- [Your task]:
Go through the records and write each one out again exactly.

_ _ _ _ _

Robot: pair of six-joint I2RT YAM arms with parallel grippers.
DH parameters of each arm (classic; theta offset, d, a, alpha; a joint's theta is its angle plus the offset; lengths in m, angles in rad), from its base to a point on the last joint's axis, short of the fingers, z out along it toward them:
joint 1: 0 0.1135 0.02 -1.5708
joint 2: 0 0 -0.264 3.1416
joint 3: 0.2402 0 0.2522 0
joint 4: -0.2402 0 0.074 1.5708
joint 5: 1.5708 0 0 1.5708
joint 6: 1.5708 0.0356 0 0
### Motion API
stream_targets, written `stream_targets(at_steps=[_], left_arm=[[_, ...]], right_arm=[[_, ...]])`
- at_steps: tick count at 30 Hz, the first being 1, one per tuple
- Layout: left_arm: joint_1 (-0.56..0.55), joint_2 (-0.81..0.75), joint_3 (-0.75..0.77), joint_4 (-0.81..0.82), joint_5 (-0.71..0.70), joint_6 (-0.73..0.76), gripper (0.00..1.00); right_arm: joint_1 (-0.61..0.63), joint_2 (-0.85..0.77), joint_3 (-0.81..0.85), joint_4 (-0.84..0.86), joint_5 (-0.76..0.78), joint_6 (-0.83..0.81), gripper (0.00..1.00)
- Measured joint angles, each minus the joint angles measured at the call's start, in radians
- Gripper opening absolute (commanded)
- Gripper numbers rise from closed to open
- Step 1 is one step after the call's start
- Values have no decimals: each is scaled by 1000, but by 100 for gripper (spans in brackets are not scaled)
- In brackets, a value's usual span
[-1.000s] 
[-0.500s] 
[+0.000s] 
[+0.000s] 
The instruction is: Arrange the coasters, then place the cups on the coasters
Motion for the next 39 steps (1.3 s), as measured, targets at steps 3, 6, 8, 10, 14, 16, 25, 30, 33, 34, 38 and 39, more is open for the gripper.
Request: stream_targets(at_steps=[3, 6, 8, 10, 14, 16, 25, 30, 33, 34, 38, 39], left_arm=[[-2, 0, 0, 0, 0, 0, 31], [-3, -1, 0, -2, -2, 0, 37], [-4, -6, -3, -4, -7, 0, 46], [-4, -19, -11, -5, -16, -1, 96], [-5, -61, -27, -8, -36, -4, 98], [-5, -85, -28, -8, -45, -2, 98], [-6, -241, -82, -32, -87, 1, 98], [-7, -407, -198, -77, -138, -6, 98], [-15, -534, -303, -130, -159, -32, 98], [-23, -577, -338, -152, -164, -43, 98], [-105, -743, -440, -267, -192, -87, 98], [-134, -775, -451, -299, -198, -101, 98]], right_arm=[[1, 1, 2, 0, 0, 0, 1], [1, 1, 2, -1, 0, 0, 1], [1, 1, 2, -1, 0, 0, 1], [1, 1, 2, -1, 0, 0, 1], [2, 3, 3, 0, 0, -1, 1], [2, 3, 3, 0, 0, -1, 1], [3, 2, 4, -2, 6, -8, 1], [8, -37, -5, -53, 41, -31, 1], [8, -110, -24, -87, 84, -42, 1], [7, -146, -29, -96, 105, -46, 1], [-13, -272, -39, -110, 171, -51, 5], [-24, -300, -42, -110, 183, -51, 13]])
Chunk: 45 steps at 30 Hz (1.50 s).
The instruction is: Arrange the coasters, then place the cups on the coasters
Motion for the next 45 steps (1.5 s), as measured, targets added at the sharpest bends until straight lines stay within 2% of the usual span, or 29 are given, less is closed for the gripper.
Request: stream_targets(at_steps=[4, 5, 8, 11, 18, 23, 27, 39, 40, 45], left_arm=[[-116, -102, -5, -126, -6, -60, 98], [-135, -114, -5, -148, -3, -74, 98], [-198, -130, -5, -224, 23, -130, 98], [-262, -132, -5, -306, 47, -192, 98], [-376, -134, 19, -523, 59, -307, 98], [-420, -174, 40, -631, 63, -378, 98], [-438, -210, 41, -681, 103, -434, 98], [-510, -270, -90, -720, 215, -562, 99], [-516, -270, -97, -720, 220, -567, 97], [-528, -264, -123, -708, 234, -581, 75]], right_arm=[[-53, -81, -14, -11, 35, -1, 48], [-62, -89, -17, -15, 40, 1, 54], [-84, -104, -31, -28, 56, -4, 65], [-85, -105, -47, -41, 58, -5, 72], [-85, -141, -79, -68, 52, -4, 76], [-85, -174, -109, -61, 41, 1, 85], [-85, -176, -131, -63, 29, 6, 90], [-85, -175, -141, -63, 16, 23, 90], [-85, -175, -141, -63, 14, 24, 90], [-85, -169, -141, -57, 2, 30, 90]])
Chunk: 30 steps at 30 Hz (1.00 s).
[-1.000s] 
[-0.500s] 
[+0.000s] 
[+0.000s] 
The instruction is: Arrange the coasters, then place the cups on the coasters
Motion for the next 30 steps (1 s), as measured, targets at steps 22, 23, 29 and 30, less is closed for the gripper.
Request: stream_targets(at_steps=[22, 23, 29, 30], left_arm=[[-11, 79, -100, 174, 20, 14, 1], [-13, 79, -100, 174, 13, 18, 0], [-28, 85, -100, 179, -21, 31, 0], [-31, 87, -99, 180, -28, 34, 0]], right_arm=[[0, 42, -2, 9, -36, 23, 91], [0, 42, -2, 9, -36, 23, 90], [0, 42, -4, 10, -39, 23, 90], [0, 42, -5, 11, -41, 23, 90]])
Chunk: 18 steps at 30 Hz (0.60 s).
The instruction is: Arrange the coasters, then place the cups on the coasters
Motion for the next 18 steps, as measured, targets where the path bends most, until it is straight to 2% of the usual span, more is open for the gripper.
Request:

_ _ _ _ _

- [Result for this exercise]:
Robot: pair of six-joint I2RT YAM arms with parallel grippers.
DH parameters of each arm (classic; theta offset, d, a, alpha; a joint's theta is its angle plus the offset; lengths in m, angles in rad), from its base to a point on the last joint's axis, short of the fingers, z out along it toward them:
joint 1: 0 0.1135 0.02 -1.5708
joint 2: 0 0 -0.264 3.1416
joint 3: 0.2402 0 0.2522 0
joint 4: -0.2402 0 0.074 1.5708
joint 5: 1.5708 0 0 1.5708
joint 6: 1.5708 0.0356 0 0
### Motion API
stream_targets, written `stream_targets(at_steps=[_], left_arm=[[_, ...]], right_arm=[[_, ...]])`
- at_steps: tick count at 30 Hz, the first being 1, one per tuple
- Layout: left_arm: joint_1 (-0.56..0.55), joint_2 (-0.81..0.75), joint_3 (-0.75..0.77), joint_4 (-0.81..0.82), joint_5 (-0.71..0.70), joint_6 (-0.73..0.76), gripper (0.00..1.00); right_arm: joint_1 (-0.61..0.63), joint_2 (-0.85..0.77), joint_3 (-0.81..0.85), joint_4 (-0.84..0.86), joint_5 (-0.76..0.78), joint_6 (-0.83..0.81), gripper (0.00..1.00)
- Measured joint angles, each minus the joint angles measured at the call's start, in radians
- Gripper opening absolute (commanded)
- Gripper numbers rise from closed to open
- Step 1 is one step after the call's start
- Values have no decimals: each is scaled by 1000, but by 100 for gripper (spans in brackets are not scaled)
- In brackets, a value's usual span
[-1.000s] 
[-0.500s] 
[+0.000s] 
[+0.000s] 
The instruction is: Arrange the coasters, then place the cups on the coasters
Motion for the next 39 steps (1.3 s), as measured, targets at steps 3, 6, 8, 10, 14, 16, 25, 30, 33, 34, 38 and 39, more is open for the gripper.
Request: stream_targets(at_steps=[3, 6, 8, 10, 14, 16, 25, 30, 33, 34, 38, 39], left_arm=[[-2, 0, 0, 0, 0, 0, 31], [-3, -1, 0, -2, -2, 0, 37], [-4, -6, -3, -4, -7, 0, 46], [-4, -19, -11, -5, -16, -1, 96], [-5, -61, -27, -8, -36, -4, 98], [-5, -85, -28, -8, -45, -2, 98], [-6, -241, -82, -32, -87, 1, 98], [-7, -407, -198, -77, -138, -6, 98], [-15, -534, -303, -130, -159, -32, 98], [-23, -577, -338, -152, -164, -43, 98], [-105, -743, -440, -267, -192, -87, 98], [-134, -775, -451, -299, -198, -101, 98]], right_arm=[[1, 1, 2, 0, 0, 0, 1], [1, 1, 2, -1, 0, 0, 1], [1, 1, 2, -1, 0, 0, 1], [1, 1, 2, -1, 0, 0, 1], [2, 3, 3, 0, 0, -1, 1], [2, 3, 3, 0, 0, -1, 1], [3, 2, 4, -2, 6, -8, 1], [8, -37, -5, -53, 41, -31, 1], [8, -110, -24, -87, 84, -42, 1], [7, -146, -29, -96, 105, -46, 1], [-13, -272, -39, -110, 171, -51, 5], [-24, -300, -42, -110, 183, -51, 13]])
Chunk: 45 steps at 30 Hz (1.50 s).
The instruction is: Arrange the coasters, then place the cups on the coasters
Motion for the next 45 steps (1.5 s), as measured, targets added at the sharpest bends until straight lines stay within 2% of the usual span, or 29 are given, less is closed for the gripper.
Request: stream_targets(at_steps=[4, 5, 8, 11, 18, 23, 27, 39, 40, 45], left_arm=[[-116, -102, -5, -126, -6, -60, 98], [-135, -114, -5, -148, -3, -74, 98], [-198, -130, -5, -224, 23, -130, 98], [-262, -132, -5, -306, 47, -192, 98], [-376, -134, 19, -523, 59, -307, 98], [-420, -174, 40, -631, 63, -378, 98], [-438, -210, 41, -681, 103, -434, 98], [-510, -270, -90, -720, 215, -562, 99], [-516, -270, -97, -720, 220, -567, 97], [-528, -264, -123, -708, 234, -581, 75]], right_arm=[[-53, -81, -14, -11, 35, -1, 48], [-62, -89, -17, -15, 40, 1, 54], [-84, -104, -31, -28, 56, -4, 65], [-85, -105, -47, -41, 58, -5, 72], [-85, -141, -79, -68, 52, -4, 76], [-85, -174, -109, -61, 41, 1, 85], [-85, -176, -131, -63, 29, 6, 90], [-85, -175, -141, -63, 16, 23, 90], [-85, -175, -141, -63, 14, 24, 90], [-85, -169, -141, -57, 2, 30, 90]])
Chunk: 30 steps at 30 Hz (1.00 s).
[-1.000s] 
[-0.500s] 
[+0.000s] 
[+0.000s] 
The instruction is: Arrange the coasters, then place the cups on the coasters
Motion for the next 30 steps (1 s), as measured, targets at steps 22, 23, 29 and 30, less is closed for the gripper.
Request: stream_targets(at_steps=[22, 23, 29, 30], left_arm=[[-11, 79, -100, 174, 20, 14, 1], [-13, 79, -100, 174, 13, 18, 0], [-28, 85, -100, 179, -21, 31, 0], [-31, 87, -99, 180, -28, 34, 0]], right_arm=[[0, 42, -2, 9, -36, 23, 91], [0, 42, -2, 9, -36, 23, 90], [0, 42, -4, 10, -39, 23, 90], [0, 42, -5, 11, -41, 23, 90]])
Chunk: 18 steps at 30 Hz (0.60 s).
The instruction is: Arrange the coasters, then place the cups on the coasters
Motion for the next 18 steps, as measured, targets where the path bends most, until it is straight to 2% of the usual span, more is open for the gripper.
Request:

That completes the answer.